The first thing you should do after filing a provisional application is get inventor assignments. In this way, the assignee can file continuing and PCT applications claiming priority over provisional applications, grant licenses, etc.; and it also eliminates potential ownership uncertainty during diligence or litigation.

  • In what country was the invention invented?

Before filing a U.S. provisional application, the patent office of another country may require a foreign filing license. In some cases, a nonprovisional U.S. application claiming priority over the foreign application may be filed first in another country.

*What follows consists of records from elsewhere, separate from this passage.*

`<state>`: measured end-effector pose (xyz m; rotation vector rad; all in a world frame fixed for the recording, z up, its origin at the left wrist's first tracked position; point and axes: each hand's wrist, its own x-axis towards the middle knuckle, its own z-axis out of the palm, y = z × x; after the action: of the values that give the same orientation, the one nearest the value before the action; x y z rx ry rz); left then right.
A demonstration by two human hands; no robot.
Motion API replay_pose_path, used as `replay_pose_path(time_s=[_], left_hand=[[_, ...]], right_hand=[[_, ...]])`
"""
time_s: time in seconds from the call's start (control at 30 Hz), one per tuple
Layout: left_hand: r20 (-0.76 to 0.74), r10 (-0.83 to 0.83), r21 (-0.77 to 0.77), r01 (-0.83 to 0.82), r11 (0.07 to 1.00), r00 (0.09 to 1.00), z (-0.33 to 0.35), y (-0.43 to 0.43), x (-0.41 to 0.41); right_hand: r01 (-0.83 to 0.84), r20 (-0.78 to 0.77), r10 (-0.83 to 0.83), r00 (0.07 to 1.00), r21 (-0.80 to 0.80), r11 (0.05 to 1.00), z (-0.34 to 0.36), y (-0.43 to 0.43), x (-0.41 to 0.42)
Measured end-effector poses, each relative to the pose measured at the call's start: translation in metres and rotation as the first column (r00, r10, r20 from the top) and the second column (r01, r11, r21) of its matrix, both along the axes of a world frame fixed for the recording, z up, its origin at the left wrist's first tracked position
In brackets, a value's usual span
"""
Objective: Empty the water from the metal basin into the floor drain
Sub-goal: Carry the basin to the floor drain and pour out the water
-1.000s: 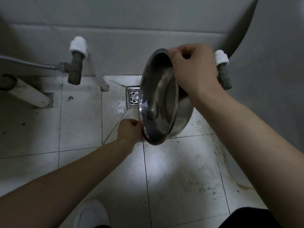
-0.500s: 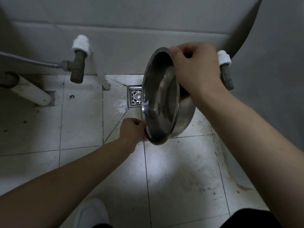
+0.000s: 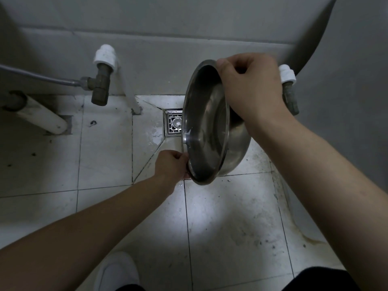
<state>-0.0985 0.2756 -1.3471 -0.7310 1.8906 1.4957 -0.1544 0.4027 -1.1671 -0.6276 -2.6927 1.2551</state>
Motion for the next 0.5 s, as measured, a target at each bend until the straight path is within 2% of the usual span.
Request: replay_pose_path(time_s=[0.5], left_hand=[[-0.002, -0.015, -0.013, 0.015, 1.0, 1.0, -0.0027, 0.0038, 0.0]], right_hand=[[-0.019, 0.008, 0.019, 1.0, 0.013, 1.0, 0.0011, -0.001, -0.0014]])
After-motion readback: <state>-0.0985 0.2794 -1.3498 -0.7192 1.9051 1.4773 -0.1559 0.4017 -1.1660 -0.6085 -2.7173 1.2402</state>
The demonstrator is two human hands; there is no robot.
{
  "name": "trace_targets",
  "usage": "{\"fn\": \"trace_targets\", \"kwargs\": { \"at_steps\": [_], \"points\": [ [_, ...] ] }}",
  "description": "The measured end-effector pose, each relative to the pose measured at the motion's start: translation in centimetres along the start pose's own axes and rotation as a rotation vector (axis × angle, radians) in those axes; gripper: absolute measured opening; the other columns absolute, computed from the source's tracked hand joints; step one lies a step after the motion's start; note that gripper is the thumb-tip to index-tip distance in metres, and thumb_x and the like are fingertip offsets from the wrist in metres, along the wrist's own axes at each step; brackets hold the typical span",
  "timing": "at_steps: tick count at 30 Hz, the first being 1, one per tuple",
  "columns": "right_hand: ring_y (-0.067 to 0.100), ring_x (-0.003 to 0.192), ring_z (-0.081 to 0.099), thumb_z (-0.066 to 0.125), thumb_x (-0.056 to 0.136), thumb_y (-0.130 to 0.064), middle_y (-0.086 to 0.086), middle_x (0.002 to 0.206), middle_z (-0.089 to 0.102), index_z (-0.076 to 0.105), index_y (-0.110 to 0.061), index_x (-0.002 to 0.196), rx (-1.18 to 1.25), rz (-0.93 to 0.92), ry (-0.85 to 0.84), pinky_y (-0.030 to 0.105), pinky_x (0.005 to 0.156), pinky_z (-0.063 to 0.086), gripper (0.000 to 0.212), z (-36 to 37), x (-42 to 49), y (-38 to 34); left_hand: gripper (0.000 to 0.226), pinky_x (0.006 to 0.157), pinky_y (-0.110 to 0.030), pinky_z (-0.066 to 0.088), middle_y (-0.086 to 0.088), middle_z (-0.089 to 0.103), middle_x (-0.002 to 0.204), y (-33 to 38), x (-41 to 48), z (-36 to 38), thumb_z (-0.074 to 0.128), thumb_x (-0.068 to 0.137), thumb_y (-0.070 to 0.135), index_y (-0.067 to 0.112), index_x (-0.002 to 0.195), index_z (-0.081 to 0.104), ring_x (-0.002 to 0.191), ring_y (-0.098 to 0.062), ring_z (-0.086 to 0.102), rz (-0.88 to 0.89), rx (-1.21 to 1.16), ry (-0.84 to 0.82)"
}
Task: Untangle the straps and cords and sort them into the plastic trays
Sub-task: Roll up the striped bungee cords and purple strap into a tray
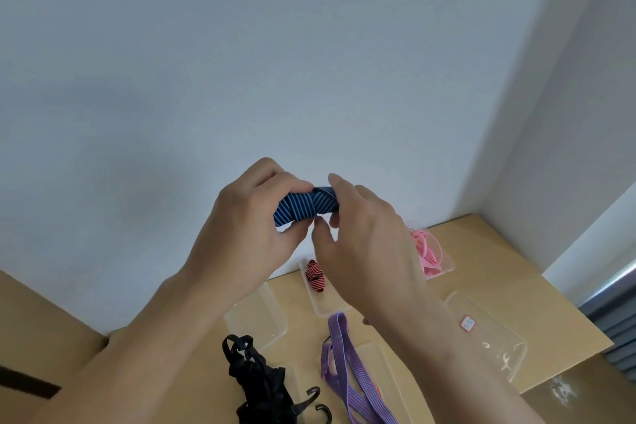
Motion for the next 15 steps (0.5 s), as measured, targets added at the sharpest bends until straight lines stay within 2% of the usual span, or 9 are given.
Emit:
{"fn": "trace_targets", "kwargs": {
  "at_steps": [1, 3, 4, 5, 7, 10, 12, 13, 15],
  "points": [
    [0.016, 0.076, 0.057, 0.052, 0.096, -0.03, -0.005, 0.089, 0.057, 0.049, -0.021, 0.131, 0.061, -0.001, 0.016, 0.036, 0.064, 0.048, 0.036, -0.1, -0.2, -0.1, 0.035, 0.067, -0.022, 0.049, 0.001, 0.063, 0.094, 0.1, -0.1, 0.2, 0.089, 0.072, 0.008, 0.011, 0.104, 0.075, 0.077, -0.017, 0.063, 0.0, 0.003, 0.039],
    [0.013, 0.066, 0.049, 0.045, 0.098, -0.031, -0.006, 0.076, 0.053, 0.05, -0.021, 0.108, 0.249, 0.015, 0.063, 0.033, 0.056, 0.039, 0.015, 0.0, -0.6, -0.4, 0.033, 0.064, -0.026, 0.051, -0.001, 0.064, 0.093, 0.2, -0.2, 0.6, 0.088, 0.074, 0.006, 0.01, 0.105, 0.076, 0.075, -0.019, 0.063, 0.007, 0.003, 0.086],
    [0.016, 0.063, 0.048, 0.04, 0.102, -0.031, -0.003, 0.071, 0.053, 0.05, -0.018, 0.098, 0.363, 0.043, 0.092, 0.035, 0.055, 0.037, 0.017, -0.1, -0.8, -0.4, 0.032, 0.063, -0.028, 0.052, -0.001, 0.064, 0.092, 0.3, -0.2, 0.9, 0.088, 0.075, 0.007, 0.011, 0.105, 0.076, 0.074, -0.019, 0.063, 0.009, 0.003, 0.096],
    [0.019, 0.063, 0.05, 0.035, 0.105, -0.032, 0.0, 0.07, 0.056, 0.054, -0.011, 0.096, 0.449, 0.061, 0.125, 0.038, 0.057, 0.039, 0.029, -0.2, -0.9, -0.4, 0.032, 0.062, -0.03, 0.052, -0.001, 0.064, 0.091, 0.4, -0.1, 1.1, 0.088, 0.075, 0.007, 0.012, 0.105, 0.076, 0.074, -0.019, 0.063, 0.009, 0.007, 0.101],
    [0.021, 0.062, 0.052, 0.032, 0.108, -0.031, 0.003, 0.073, 0.062, 0.06, -0.007, 0.104, 0.526, 0.104, 0.147, 0.041, 0.062, 0.042, 0.037, -0.1, -1.0, -0.2, 0.033, 0.061, -0.029, 0.052, 0.0, 0.064, 0.091, 0.5, 0.0, 1.5, 0.088, 0.075, 0.007, 0.013, 0.105, 0.077, 0.073, -0.018, 0.063, 0.008, 0.02, 0.105],
    [0.013, 0.065, 0.058, 0.037, 0.108, -0.025, 0.0, 0.081, 0.068, 0.06, -0.018, 0.128, 0.552, 0.19, 0.101, 0.036, 0.068, 0.051, 0.031, 0.2, -1.0, 0.1, 0.034, 0.061, -0.026, 0.05, -0.002, 0.065, 0.092, 0.8, 0.2, 1.9, 0.09, 0.074, 0.01, 0.011, 0.105, 0.077, 0.072, -0.019, 0.063, 0.021, 0.027, 0.12],
    [-0.001, 0.068, 0.06, 0.041, 0.108, -0.023, -0.006, 0.083, 0.07, 0.047, -0.024, 0.147, 0.661, 0.227, 0.07, 0.014, 0.066, 0.049, 0.04, 0.6, -0.8, 0.6, 0.032, 0.061, -0.022, 0.049, -0.003, 0.064, 0.091, 0.7, 0.3, 2.1, 0.088, 0.077, 0.014, 0.01, 0.106, 0.076, 0.072, -0.017, 0.062, 0.038, 0.013, 0.153],
    [-0.001, 0.062, 0.058, 0.042, 0.107, -0.023, -0.006, 0.082, 0.071, 0.037, -0.025, 0.153, 0.749, 0.247, 0.055, 0.011, 0.061, 0.045, 0.046, 0.7, -0.7, 0.8, 0.032, 0.064, -0.018, 0.048, -0.003, 0.064, 0.092, 0.8, 0.4, 2.2, 0.087, 0.078, 0.017, 0.01, 0.108, 0.076, 0.073, -0.014, 0.06, 0.032, -0.006, 0.167],
    [0.004, 0.046, 0.047, 0.044, 0.107, -0.026, -0.005, 0.075, 0.07, 0.027, -0.033, 0.154, 0.881, 0.269, 0.016, 0.017, 0.052, 0.039, 0.051, 0.6, -0.5, 1.2, 0.038, 0.069, -0.009, 0.044, 0.0, 0.063, 0.093, 0.7, 0.3, 2.3, 0.087, 0.078, 0.018, 0.013, 0.114, 0.075, 0.077, -0.008, 0.058, -0.019, -0.074, 0.178]
  ]
}}
Point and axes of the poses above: each hand's wrist, its own x-axis towards the middle knuckle, its own z-axis out of the palm, y = z × x, the point moved 1 cm from there along x, towards the middle knuckle
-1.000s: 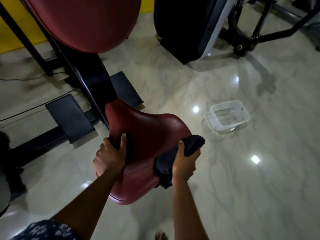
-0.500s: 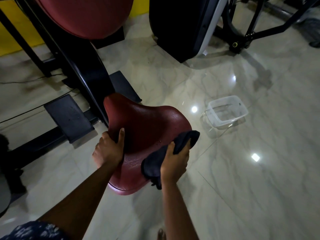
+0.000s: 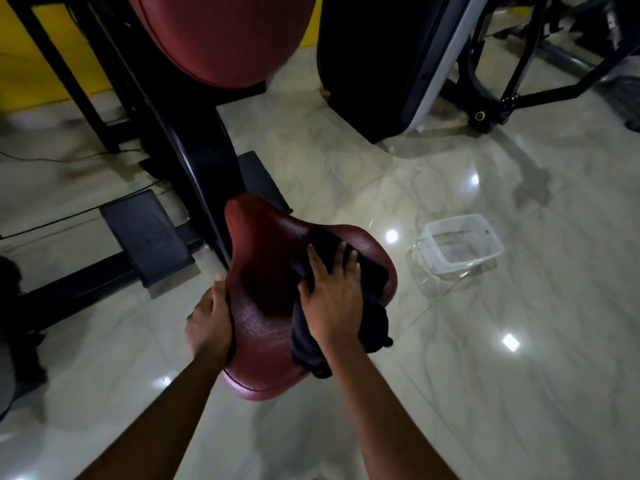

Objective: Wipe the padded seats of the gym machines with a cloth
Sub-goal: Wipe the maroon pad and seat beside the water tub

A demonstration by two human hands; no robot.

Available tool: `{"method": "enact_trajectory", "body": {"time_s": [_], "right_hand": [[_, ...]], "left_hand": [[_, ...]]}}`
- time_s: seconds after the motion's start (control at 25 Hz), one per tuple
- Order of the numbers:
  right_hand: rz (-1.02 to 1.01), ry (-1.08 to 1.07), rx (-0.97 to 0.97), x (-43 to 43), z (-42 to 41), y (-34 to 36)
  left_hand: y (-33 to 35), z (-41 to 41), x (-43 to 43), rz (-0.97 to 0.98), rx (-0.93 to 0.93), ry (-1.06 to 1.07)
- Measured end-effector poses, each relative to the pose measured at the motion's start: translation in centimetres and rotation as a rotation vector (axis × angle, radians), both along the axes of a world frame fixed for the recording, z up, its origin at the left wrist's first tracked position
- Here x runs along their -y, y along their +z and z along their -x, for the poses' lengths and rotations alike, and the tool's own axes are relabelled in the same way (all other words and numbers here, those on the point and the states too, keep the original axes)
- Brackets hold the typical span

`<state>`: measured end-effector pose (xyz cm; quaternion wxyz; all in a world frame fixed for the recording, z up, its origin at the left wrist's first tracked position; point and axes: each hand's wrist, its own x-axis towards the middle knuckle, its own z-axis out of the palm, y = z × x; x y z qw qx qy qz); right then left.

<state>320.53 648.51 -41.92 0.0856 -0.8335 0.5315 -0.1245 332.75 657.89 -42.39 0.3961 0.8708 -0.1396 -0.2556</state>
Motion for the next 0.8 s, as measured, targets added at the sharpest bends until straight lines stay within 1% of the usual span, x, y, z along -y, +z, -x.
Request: {"method": "enact_trajectory", "body": {"time_s": [0.08, 0.2, 0.24, 0.28, 0.32, 0.44, 0.48, 0.52, 0.64, 0.72, 0.8], "right_hand": [[0.053, 0.129, 0.019, -3.7, -0.9, -0.2], [0.053, 0.431, -0.008, -9.3, 0.8, -0.1], [0.054, 0.512, -0.051, -8.6, 1.2, 0.0], [0.108, 0.551, -0.098, -6.8, 0.8, 0.0], [0.156, 0.538, -0.116, -4.8, -0.2, 0.0], [0.170, 0.416, -0.008, -0.8, -5.5, 0.2], [0.149, 0.455, 0.007, -1.3, -7.0, 0.0], [0.135, 0.548, -0.018, -2.5, -7.8, -0.2], [0.141, 0.973, -0.175, -7.2, -6.3, 0.0], [0.164, 1.187, -0.262, -6.9, -5.2, 0.7], [0.122, 1.341, -0.261, -3.9, -6.7, 0.8]], "left_hand": [[0.3, -0.1, -0.1, 0.020, -0.036, 0.027], [0.4, -0.2, -0.8, 0.200, -0.178, 0.149], [0.3, -0.3, -1.2, 0.266, -0.233, 0.195], [0.2, -0.5, -1.6, 0.330, -0.278, 0.236], [-0.3, -0.8, -2.1, 0.374, -0.299, 0.273], [-1.4, -1.8, -3.9, 0.416, -0.350, 0.393], [-1.6, -2.1, -4.4, 0.421, -0.375, 0.436], [-1.9, -2.4, -4.8, 0.424, -0.395, 0.477], [-1.8, -3.3, -5.9, 0.443, -0.431, 0.586], [-1.9, -3.5, -6.2, 0.443, -0.443, 0.640], [-1.7, -3.1, -5.8, 0.429, -0.443, 0.658]]}}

A patent can also be owned by another entity if it was invented elsewhere (e.g., by a company or institution elsewhere in the U.S. or abroad), for example, if its employees are inventors or if the company provides facilities or services to the inventor(s).).

A license or joint research agreement with another entity may reduce disputes over ownership and control involving inventors from that organization.

 

  • I have a provisional application. When do I have to “convert” it?

It is necessary to file a nonprovisional application and/or foreign patent application within one year of filing a provisional application in order to “convert” it to a nonprovisional application. Nonprovisional applications and/or foreign applications can be filed before one year after the filing date of the provisional application. It will speed up the examination process as well as initiate the term of any patent that might issue based on the nonprovisional or foreign application.

  • The same invention can be filed more than once as a provisional application?

The applicant may file a provisional application as many times as he or she desires during the first year of the application’s “life span.”

On-going projects often require multiple provisional applications, with each provisional application representing an incremental advance and/or milestone. By doing so, every advance receives the earliest priority date possible. The concept disclosed in these multiple provisional applications can be used to file patent applications that claim priority to each provisional application prior to the expiration of the first provisional application.